Bits of Thanksgiving trivia

This week thousands of Americans will roast turkeys for their traditional Thanksgiving dinner. Here are some fun facts about turkeys and some Thanksgiving trivia to wow family and friends at the dinner table.

• The first Thanksgiving was held in the autumn of 1621 and included 50 pilgrims and 90 Wampanoag Indians. The celebration lasted three days. Many historians believe that only five women were present at that first Thanksgiving, since many women settlers didn't survive that difficult first year in the U.S.

• Americans eat about 46 million turkeys each Thanksgiving!

• Contrary to popular belief, it is not eating turkey at Thanksgiving that makes consumers sleepy. Post-feast drowsiness may have more to do with everything else on the plate, especially carbohydrates.

• Campbell's soup created green bean casserole for an annual cookbook 50 years ago. It now sells $20 million worth of cream of mushroom soup.

• The Macy's Thanksgiving Day Parade began in 1924 with 400 employees marching from Convent Ave to 145th street in New York City. Instead of large balloons in the first parade, it featured live animals from Central Park Zoo.

• Thanksgiving is the reason for TV dinners!
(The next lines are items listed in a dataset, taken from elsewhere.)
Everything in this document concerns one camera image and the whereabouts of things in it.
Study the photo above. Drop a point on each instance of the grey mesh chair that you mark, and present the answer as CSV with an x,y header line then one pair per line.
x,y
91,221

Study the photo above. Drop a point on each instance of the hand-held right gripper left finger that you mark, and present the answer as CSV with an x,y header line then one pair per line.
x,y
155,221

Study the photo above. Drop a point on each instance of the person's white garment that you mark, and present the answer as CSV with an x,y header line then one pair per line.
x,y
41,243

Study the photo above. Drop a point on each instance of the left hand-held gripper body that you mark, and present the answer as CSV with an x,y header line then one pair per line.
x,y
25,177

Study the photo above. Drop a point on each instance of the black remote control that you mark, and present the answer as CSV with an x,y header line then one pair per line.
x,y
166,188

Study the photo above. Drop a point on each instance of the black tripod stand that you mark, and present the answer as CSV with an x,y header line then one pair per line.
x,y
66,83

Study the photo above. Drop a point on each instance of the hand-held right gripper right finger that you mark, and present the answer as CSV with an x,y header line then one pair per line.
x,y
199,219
In 1953, Swanson had so much extra turkey (260 tons) that a salesman told them they should package it onto aluminum trays with other sides like sweet potatoes - and the first TV dinner was born!
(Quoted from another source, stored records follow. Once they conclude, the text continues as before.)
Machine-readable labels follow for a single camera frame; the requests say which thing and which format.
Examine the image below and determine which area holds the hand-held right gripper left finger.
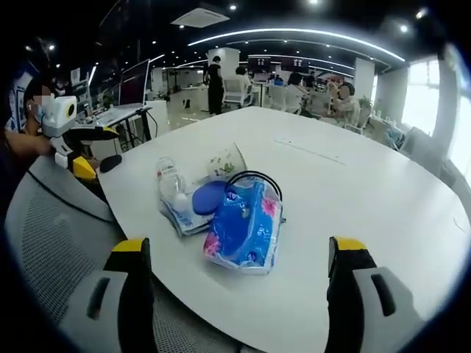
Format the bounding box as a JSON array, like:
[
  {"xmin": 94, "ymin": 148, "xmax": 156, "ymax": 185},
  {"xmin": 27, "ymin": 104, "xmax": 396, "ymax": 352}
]
[{"xmin": 69, "ymin": 238, "xmax": 155, "ymax": 353}]

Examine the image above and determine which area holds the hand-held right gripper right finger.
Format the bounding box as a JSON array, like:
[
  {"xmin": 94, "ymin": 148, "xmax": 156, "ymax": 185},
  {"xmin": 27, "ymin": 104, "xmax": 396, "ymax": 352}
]
[{"xmin": 325, "ymin": 236, "xmax": 425, "ymax": 353}]

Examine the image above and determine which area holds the black computer mouse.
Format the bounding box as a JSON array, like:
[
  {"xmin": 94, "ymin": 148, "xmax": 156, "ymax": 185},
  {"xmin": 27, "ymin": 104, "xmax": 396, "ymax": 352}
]
[{"xmin": 99, "ymin": 154, "xmax": 124, "ymax": 173}]

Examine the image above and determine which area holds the clear plastic bottle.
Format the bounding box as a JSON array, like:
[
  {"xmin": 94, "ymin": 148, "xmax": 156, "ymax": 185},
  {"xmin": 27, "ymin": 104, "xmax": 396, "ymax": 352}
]
[{"xmin": 155, "ymin": 156, "xmax": 189, "ymax": 211}]

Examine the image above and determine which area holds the blue white packet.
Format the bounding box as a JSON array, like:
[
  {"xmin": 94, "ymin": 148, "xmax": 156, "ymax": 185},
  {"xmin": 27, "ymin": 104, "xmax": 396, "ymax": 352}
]
[{"xmin": 159, "ymin": 198, "xmax": 215, "ymax": 237}]

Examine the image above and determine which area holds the blue round lid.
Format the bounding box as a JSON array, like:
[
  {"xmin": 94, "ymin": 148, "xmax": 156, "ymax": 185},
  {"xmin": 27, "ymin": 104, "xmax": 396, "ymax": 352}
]
[{"xmin": 190, "ymin": 182, "xmax": 231, "ymax": 218}]

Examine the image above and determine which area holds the printed paper cup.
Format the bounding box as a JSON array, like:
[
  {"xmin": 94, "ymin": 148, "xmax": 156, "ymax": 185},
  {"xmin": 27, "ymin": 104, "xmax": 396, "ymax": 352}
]
[{"xmin": 205, "ymin": 142, "xmax": 248, "ymax": 182}]

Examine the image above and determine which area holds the blue tissue pack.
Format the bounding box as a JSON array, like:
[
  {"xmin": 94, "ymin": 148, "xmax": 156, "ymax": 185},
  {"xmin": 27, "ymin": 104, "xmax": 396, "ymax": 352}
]
[{"xmin": 202, "ymin": 175, "xmax": 285, "ymax": 277}]

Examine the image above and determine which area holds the black cord loop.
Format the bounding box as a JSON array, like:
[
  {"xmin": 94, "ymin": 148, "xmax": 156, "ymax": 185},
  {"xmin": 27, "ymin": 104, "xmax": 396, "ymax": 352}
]
[{"xmin": 223, "ymin": 169, "xmax": 285, "ymax": 207}]

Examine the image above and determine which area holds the white tabletop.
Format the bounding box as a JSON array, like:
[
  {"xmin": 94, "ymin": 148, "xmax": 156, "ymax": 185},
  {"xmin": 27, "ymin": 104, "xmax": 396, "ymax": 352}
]
[{"xmin": 98, "ymin": 105, "xmax": 469, "ymax": 353}]

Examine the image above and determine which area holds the person's head with face mask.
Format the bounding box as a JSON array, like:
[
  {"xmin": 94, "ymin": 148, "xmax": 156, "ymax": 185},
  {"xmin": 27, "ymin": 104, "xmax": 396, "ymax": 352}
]
[{"xmin": 22, "ymin": 83, "xmax": 57, "ymax": 134}]

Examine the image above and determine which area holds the white standing desk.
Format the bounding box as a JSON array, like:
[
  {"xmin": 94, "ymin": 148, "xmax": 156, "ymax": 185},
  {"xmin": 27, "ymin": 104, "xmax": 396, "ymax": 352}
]
[{"xmin": 91, "ymin": 103, "xmax": 155, "ymax": 152}]

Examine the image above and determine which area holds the computer monitor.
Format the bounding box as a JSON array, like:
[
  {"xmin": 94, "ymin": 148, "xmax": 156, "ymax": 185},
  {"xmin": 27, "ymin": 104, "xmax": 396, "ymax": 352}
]
[{"xmin": 118, "ymin": 57, "xmax": 152, "ymax": 108}]

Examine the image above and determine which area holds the grey mesh office chair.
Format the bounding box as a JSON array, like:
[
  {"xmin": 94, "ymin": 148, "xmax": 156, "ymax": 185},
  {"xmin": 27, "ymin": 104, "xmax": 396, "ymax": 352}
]
[{"xmin": 4, "ymin": 157, "xmax": 244, "ymax": 353}]

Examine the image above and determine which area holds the white office chair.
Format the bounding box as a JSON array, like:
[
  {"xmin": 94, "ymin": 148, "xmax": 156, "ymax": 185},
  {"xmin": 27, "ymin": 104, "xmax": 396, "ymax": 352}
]
[
  {"xmin": 222, "ymin": 78, "xmax": 255, "ymax": 110},
  {"xmin": 397, "ymin": 126, "xmax": 445, "ymax": 179}
]

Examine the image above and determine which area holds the ceiling air vent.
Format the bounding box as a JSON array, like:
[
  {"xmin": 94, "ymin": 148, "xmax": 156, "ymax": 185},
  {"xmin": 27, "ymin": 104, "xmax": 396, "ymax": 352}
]
[{"xmin": 170, "ymin": 6, "xmax": 227, "ymax": 29}]

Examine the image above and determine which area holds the green potted plant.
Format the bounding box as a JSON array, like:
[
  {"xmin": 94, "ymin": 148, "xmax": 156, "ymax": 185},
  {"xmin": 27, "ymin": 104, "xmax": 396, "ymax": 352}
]
[{"xmin": 357, "ymin": 95, "xmax": 374, "ymax": 124}]

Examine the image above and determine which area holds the long ceiling light strip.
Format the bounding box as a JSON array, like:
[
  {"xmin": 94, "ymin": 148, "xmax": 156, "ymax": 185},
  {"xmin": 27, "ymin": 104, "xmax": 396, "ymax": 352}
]
[{"xmin": 186, "ymin": 27, "xmax": 406, "ymax": 63}]
• The five most popular ways to serve leftover turkey are as a sandwich, in stew, chili or soup, casseroles and burger.

• White meat has fewer calories and less fat than dark meat.

• Gobbling turkeys can be heard a mile away on a quiet day.

• Turkey eggs are tan with brown specks and are larger than chicken eggs. They hatch in 28 days.

• Baby turkeys are called poults. A 16-week-old turkey is called a fryer. A five-to-seven-month-old turkey is called a young roaster and a yearling is a year old. Any turkey older than 15 months is mature.

• A turkey's gender can be determined from its droppings. Males, called toms, produce spiral-shaped poop. Females, called hen, produce poop that is shaped like the letter J.

• Tom turkeys have beards. These are black, hair-like feathers on their breast. Hens sometimes have beards, too.

• Male turkeys gobble to announce their presence to females and competing males. Hens "yelp" to let gobblers know their location. Hens rarely "gobble."

• The heaviest turkey ever raised was 86 pounds!

• Turkeys have 3,500 feathers at maturity.

Turkey feathers were used by Native Americans to stabilize arrows and adorn ceremonial dress, and the spurs on the legs of wild tom turkeys were used as projectiles on arrowheads.

• The wild turkey is native to northern Mexico and the eastern United States.

• Ben Franklin wished the turkey had been chosen as the official United States bird. He believed the Bald Eagle was a "bird of bad moral character...For in truth, the turkey is in comparison a much more respectable bird, and withal a true original native of America. Eagles have been found in all countries, but the turkey was peculiar to ours..."

• The wild turkey was hunted nearly to extinction by the early 1900s, when the population reached a low of around 30,000 birds. But restoration programs across North America have brought the numbers up to seven million today. They life in every state except Alaska.

• The fleshy growth under a turkey's throat is called a wattle.

• A turkey's brain is about the size of a walnut and it is said that it has fewer brain cells than a cockroach.

• Turkeys can drown if they look up when it's raining.

• Wild turkeys can fly for short distances up to 55 miles per hour and can run 20 per hour.

Commercially raised turkeys are too heavy to fly.

• Wild turkeys spend the night in trees where they are safe from predators, which include coyotes, foxes and raccoons.

• Turkeys have excellent hearing and visual acuity up to 100 yards away with a nearly 270-degrees field of vision.